## The problem
Within the entries below, count the lines that hold the string "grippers" and give only that number.

## Material provided

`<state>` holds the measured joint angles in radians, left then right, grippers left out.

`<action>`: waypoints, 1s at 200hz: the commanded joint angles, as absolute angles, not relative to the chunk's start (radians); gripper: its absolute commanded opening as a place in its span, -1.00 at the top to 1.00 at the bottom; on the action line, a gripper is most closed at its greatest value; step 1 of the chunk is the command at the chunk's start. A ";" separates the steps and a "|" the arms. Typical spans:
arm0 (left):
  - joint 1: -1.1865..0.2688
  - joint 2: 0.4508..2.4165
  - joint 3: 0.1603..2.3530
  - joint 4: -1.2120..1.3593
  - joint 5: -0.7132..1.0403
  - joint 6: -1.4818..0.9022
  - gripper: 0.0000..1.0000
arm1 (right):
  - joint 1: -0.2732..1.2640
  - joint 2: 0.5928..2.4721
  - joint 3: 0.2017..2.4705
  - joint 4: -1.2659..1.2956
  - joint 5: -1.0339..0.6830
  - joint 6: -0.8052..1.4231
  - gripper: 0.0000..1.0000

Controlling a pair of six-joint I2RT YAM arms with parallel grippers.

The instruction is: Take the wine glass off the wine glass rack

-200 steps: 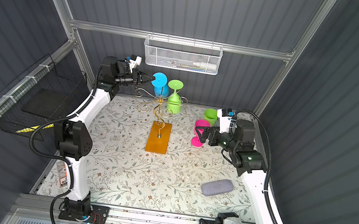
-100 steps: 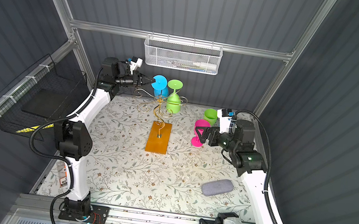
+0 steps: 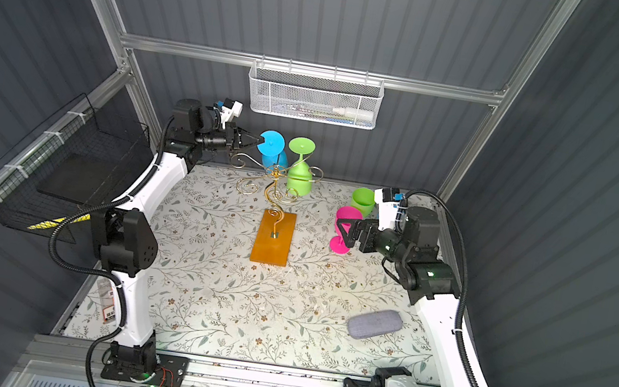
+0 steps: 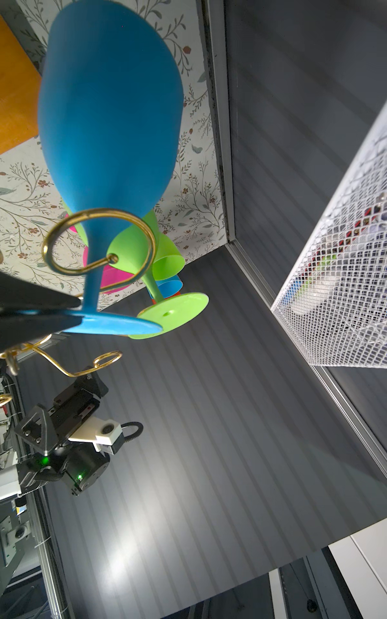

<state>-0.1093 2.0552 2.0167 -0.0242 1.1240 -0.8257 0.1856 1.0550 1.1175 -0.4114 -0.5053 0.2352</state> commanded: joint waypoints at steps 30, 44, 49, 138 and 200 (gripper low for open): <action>-0.091 1.977 1.993 -0.034 1.144 -0.798 1.00 | 0.183 1.049 1.111 -0.404 -0.502 0.231 -0.98; -0.086 1.971 1.986 -0.032 1.141 -0.795 1.00 | 0.183 1.051 1.111 -0.404 -0.500 0.229 -0.98; -0.086 1.970 1.984 -0.031 1.141 -0.795 1.00 | 0.183 1.051 1.112 -0.403 -0.500 0.230 -0.98; -0.084 1.982 1.988 -0.052 1.147 -0.794 1.00 | 0.183 1.057 1.115 -0.404 -0.502 0.231 -0.98; -0.084 1.981 1.983 -0.066 1.168 -0.783 1.00 | 0.183 1.065 1.119 -0.402 -0.506 0.236 -0.98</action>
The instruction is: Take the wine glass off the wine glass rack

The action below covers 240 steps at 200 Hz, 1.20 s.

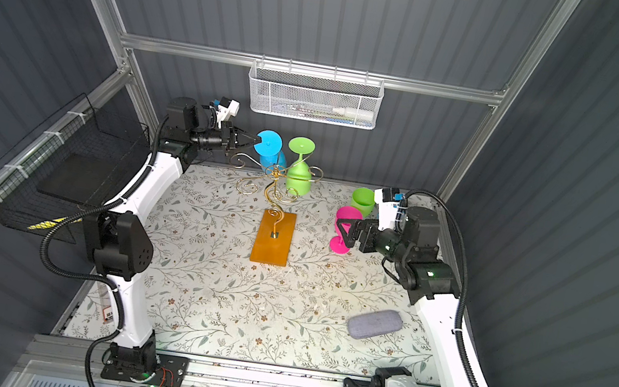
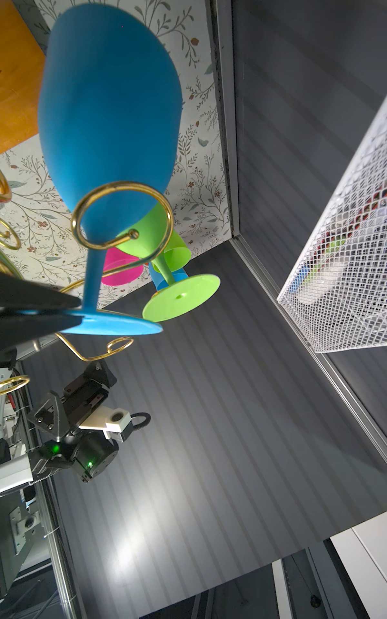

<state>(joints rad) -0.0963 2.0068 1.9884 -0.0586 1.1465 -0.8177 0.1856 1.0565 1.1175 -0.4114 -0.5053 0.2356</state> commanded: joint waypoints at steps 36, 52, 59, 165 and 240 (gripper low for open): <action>-0.084 1.976 1.985 -0.087 1.167 -0.764 1.00 | 0.183 1.062 1.118 -0.404 -0.505 0.236 -0.98; -0.083 1.977 1.992 -0.102 1.162 -0.753 1.00 | 0.183 1.059 1.116 -0.405 -0.503 0.235 -0.98; -0.081 1.975 1.993 -0.108 1.157 -0.748 1.00 | 0.183 1.058 1.115 -0.404 -0.502 0.235 -0.98; -0.038 1.956 1.958 -0.038 1.125 -0.808 1.00 | 0.183 1.048 1.108 -0.414 -0.493 0.226 -0.98; 0.032 1.947 1.937 0.141 1.095 -0.953 1.00 | 0.183 1.042 1.107 -0.421 -0.485 0.223 -0.98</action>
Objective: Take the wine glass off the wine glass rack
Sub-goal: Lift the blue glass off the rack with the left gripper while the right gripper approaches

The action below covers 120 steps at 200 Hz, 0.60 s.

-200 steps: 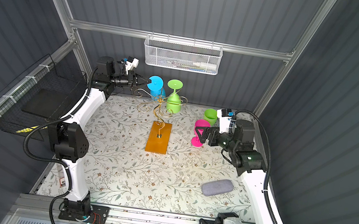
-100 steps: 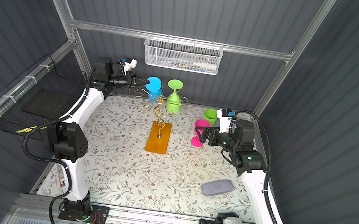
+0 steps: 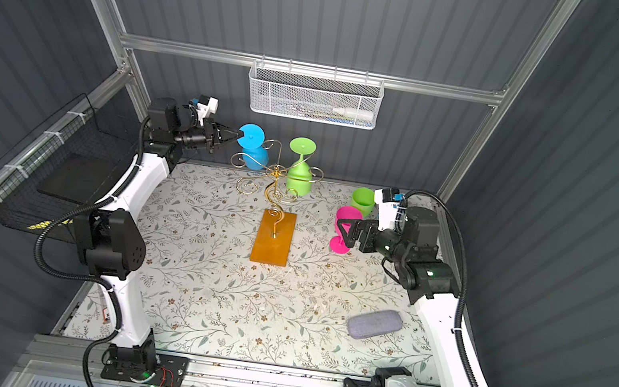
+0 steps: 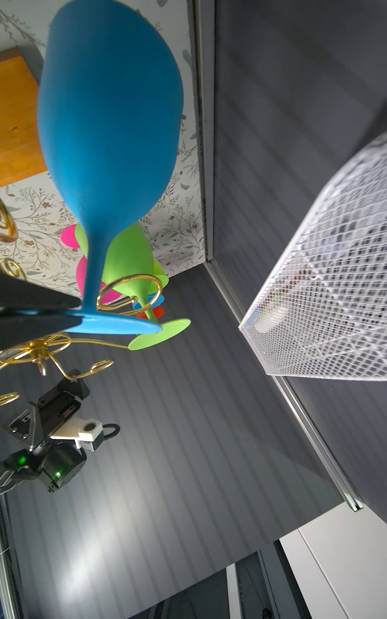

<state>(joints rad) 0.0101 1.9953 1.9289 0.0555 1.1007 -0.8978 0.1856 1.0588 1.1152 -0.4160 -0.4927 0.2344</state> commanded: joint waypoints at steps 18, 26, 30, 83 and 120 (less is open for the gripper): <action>0.059 1.936 1.922 0.198 1.092 -0.997 1.00 | 0.183 1.042 1.110 -0.420 -0.482 0.223 -0.98; 0.072 1.928 1.911 0.231 1.090 -1.023 1.00 | 0.183 1.043 1.111 -0.417 -0.483 0.224 -0.98; 0.078 1.924 1.905 0.250 1.092 -1.037 1.00 | 0.183 1.044 1.112 -0.415 -0.484 0.225 -0.98; 0.140 1.851 1.861 0.470 1.092 -1.210 1.00 | 0.183 1.060 1.145 -0.394 -0.492 0.227 -0.98; 0.146 1.803 1.855 0.602 1.092 -1.328 1.00 | 0.186 1.078 1.196 -0.395 -0.483 0.215 -0.98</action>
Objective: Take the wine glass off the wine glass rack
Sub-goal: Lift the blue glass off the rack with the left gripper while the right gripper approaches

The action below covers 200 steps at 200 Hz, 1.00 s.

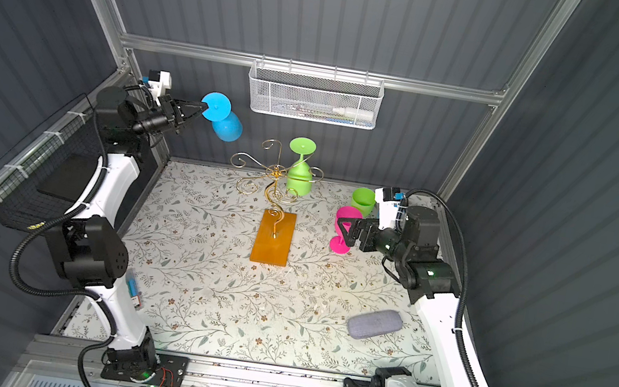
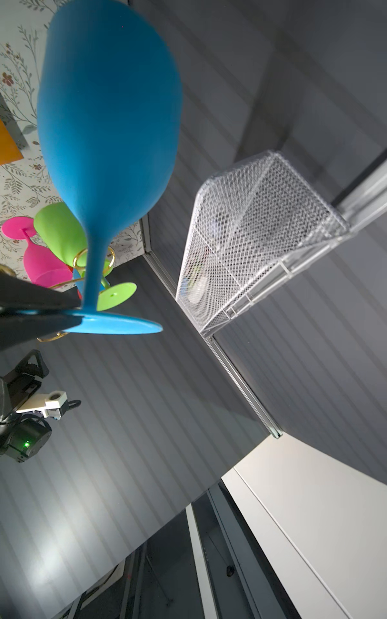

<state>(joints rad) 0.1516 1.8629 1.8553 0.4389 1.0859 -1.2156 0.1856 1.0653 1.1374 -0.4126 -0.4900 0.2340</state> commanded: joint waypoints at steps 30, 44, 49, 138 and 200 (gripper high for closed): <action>0.146 1.765 1.864 0.676 1.091 -1.403 1.00 | 0.202 1.098 1.243 -0.358 -0.465 0.198 -0.98; 0.146 1.747 1.874 0.687 1.093 -1.418 1.00 | 0.213 1.110 1.266 -0.354 -0.456 0.192 -0.98; 0.146 1.740 1.878 0.687 1.093 -1.419 1.00 | 0.217 1.112 1.276 -0.354 -0.455 0.189 -0.98; 0.050 1.675 1.865 0.766 1.064 -1.509 1.00 | 0.375 1.075 1.327 -0.189 -0.371 -0.010 -0.98; -0.072 1.759 1.879 1.047 1.053 -1.793 1.00 | 0.430 1.160 1.365 0.003 -0.480 -0.223 -0.98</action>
<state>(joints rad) -0.0547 1.7390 1.8645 0.8799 1.0657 -1.6558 0.4133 1.1141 1.3357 -0.1131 -0.4271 -0.1017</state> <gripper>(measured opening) 0.063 0.989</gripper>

## Problem solution
2